Bailey's Local Foods has a website

I don't know if my sudden surge of energy has something to do with the summer ending and the cool fall nights signalling winter approaching. I am suddenly feeling an intense need to gather as much of the last local food as possible for our family, even though canning and preserving is a slow process with a new baby in the house. Maybe it's also my post-pregnancy "nesting" urge, as I'm thinking about all the great organic locally grown baby food Maya will get to start eating around about February if I preserve it now.
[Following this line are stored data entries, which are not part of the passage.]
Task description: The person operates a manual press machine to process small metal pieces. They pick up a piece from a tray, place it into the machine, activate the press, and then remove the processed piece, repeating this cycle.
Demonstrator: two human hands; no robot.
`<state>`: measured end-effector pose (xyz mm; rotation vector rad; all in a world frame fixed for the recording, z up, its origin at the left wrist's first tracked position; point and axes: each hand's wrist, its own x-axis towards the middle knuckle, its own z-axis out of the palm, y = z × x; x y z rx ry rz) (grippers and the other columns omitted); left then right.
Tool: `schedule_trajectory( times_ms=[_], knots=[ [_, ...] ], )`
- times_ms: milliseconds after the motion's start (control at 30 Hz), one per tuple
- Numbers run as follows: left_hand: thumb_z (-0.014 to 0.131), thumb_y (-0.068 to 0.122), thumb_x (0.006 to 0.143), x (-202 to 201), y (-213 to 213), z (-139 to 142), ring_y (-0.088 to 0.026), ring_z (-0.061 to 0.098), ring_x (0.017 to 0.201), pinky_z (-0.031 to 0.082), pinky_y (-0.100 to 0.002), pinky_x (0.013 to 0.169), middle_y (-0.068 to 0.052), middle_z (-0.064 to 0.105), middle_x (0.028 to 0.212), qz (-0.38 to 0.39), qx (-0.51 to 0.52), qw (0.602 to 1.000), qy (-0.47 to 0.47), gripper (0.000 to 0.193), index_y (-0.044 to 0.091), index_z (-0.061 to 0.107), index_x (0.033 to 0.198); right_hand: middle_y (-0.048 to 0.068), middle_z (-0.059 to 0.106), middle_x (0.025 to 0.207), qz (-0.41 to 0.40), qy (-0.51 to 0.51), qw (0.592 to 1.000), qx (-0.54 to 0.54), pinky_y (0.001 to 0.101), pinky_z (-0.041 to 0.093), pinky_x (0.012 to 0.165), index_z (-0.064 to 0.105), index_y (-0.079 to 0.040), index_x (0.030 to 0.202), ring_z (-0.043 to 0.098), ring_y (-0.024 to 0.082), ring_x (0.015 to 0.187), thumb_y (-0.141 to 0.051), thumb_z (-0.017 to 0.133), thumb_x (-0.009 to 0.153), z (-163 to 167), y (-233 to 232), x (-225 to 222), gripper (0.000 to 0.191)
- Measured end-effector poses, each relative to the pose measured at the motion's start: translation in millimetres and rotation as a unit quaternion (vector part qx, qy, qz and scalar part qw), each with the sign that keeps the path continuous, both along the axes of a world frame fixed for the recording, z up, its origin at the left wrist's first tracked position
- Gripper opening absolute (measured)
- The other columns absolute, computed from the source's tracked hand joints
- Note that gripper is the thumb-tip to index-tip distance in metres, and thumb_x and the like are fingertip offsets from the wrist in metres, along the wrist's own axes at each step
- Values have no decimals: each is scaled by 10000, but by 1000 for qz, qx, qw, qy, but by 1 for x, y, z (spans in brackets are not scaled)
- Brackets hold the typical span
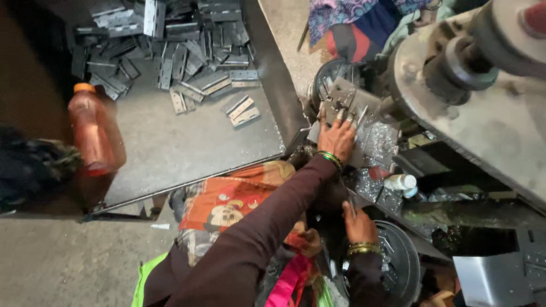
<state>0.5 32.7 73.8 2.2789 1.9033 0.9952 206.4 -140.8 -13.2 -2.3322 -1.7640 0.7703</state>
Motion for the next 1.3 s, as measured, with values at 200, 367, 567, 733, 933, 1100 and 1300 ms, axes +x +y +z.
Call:
schedule_trajectory(
  times_ms=[200,367,567,733,933,1100,1300],
  knots=[
    [599,204,902,-2,6,3,-239,540,1354,56,-731,1242,-21,657,1296,3,-28,1000,6,304,143,686,1187,250,738,967,-29,-26,996,82,552,518,819,742,-72,996,692,483,928,-687,398,977,-68,-35,-29,705],
    [583,205,877,-7,9,4,-244,484,1403,0,-740,1227,-29,615,1418,-6,-20,1000,21,387,151,670,1250,270,750,942,-53,65,996,40,542,531,834,749,-34,962,712,472,933,-692,449,966,-51,-26,-23,724],
    [538,193,930,6,32,3,-262,393,1497,-42,-735,1211,-40,550,1492,-2,-86,994,68,473,140,587,1397,255,734,1025,3,-11,1000,-12,597,499,835,745,-104,1090,655,524,994,-679,408,960,34,0,-16,679],
    [504,136,907,10,41,2,-274,355,1482,-51,-750,1179,-71,466,1556,26,-39,997,60,560,142,512,1466,278,716,978,14,-33,999,11,615,512,792,710,-97,1117,668,536,939,-675,380,957,21,-10,-28,684],
    [479,143,986,9,39,3,-243,330,1553,-47,-734,1230,-19,454,1598,-5,-136,988,72,485,140,513,1470,290,722,916,-34,-85,995,29,577,549,776,711,-57,1066,707,502,925,-686,368,1027,-52,-35,-34,717],
    [520,155,854,7,38,1,-266,411,1430,-9,-724,1194,-52,555,1461,35,25,999,10,541,116,602,1388,256,733,911,86,-14,993,79,569,517,761,721,-87,1118,699,475,893,-651,371,993,-32,-17,-9,676],
    [531,176,977,10,38,3,-238,419,1481,1,-719,1265,-11,617,1403,-2,-106,994,30,322,140,667,1267,274,733,1000,-2,-4,1000,-3,564,507,805,727,-77,1087,669,507,962,-671,401,980,-5,-7,-8,686]
  ],
)
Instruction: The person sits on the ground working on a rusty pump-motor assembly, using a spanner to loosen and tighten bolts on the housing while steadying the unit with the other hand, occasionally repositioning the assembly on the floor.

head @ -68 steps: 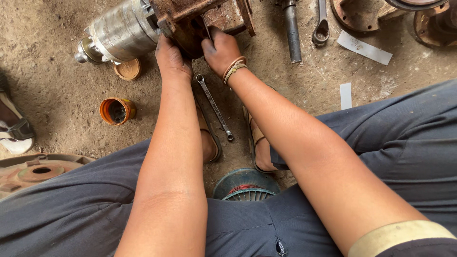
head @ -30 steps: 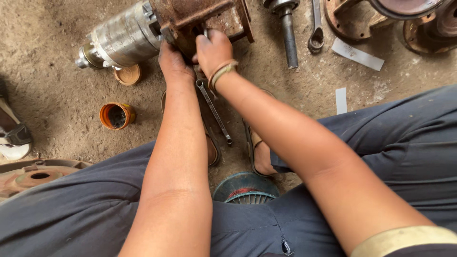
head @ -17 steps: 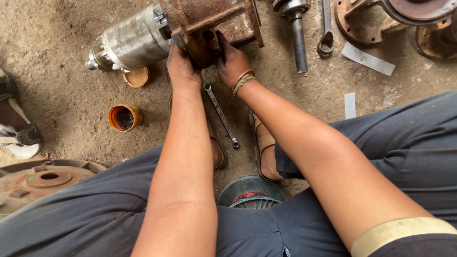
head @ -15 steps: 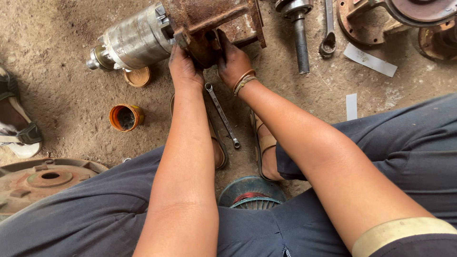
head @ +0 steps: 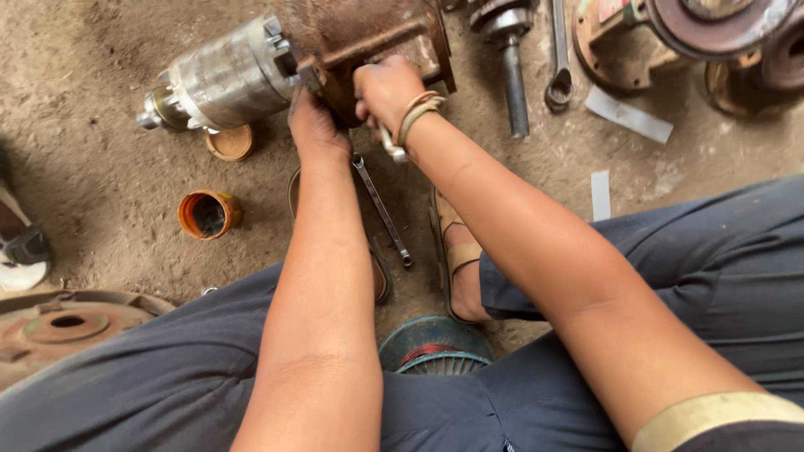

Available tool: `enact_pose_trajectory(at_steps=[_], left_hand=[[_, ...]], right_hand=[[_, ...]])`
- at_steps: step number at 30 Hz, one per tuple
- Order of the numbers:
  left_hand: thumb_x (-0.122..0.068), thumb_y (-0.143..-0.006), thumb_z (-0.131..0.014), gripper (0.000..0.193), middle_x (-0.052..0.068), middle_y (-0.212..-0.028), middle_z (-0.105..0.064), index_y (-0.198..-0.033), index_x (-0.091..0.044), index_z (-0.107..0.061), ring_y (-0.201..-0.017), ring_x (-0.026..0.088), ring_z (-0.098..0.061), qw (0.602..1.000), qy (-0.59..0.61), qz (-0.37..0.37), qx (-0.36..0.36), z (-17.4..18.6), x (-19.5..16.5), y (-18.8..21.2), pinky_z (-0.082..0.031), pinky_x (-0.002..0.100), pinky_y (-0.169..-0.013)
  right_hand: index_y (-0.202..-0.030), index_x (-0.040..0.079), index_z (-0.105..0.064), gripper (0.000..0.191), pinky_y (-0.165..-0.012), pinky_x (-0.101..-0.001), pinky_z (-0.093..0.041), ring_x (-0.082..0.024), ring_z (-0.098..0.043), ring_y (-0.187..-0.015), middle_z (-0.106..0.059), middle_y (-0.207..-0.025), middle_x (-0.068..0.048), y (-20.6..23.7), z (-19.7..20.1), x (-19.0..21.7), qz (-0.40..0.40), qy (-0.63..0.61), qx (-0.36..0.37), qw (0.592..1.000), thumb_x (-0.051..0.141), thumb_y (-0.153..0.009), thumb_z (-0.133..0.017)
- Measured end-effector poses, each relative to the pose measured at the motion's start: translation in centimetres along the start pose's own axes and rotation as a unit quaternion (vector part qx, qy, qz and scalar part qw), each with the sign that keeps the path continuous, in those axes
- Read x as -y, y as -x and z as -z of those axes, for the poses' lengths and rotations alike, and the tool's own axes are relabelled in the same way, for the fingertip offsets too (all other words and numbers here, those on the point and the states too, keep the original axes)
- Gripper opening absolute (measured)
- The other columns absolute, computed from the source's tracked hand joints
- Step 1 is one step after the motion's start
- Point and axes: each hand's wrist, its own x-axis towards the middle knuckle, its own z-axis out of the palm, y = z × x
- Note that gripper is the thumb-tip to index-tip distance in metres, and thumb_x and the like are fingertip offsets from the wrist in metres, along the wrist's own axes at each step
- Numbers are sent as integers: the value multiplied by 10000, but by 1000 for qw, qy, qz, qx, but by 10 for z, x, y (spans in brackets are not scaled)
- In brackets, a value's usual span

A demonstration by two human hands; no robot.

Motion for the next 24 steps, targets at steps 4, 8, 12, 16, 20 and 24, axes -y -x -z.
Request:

In any case, I may have overdone it, but I ordered a vast amount of produce and fruit from Bailey's Local Foods this week. I mentioned this business a few weeks ago - it's operated by a friend of mine, who has been a local food advocate for as long as I've known her, even before the 100-mile diet was trendy or local farmers seen as heroes. She grew up on a farm in Indiana, came to Ontario for university (where I met her), got married and now has three beautiful kids and lives with her family on an urban homestead here in our city. She is a true inspiration about how many projects one person can have on the go at the same time, plus baking bread from scratch each week (I learned to make bread from her back in university when we lived together), cooking amazing foods, tending her garden & chickens, preserving the harvest, caring for her kids, socializing in the community, running this local foods business, and working a professional part-time job. Her website is chock full of useful information, plus gorgeous food & farmer photos - www.baileyslocalfoods.ca

I already ordered pears, peaches, blueberries and plums from her a few weeks ago. Now I've ordered grapes, more pears & plums, red peppers, dozens of corn, squash & pumpkin, and a few other items which we weren't able to grow enough of on our own property. I will pick up apples for sauce from her in a few weeks. The next few days will be busy trying to put this all away for winter. Maya and I will head over tomorrow afternoon to pick up the food, and I hope it's all going to fit into my bike trailer to cart it home. They wisely discourage pick up by car so as not to clog up the neighbourhood with traffic. Most buying club members are local anyway, and come by bike, with backpack, panniers, trailer, cart, wagon, etc.

I'm dreaming of our winter months filled with the tastes of local grape jelly, pear-plum chutney, plum cake, corn chowder, roasted red peppers, pear sauce, pumpkin pie, blueberry pancakes, peaches on yogurt with granola, applesauce for Maya...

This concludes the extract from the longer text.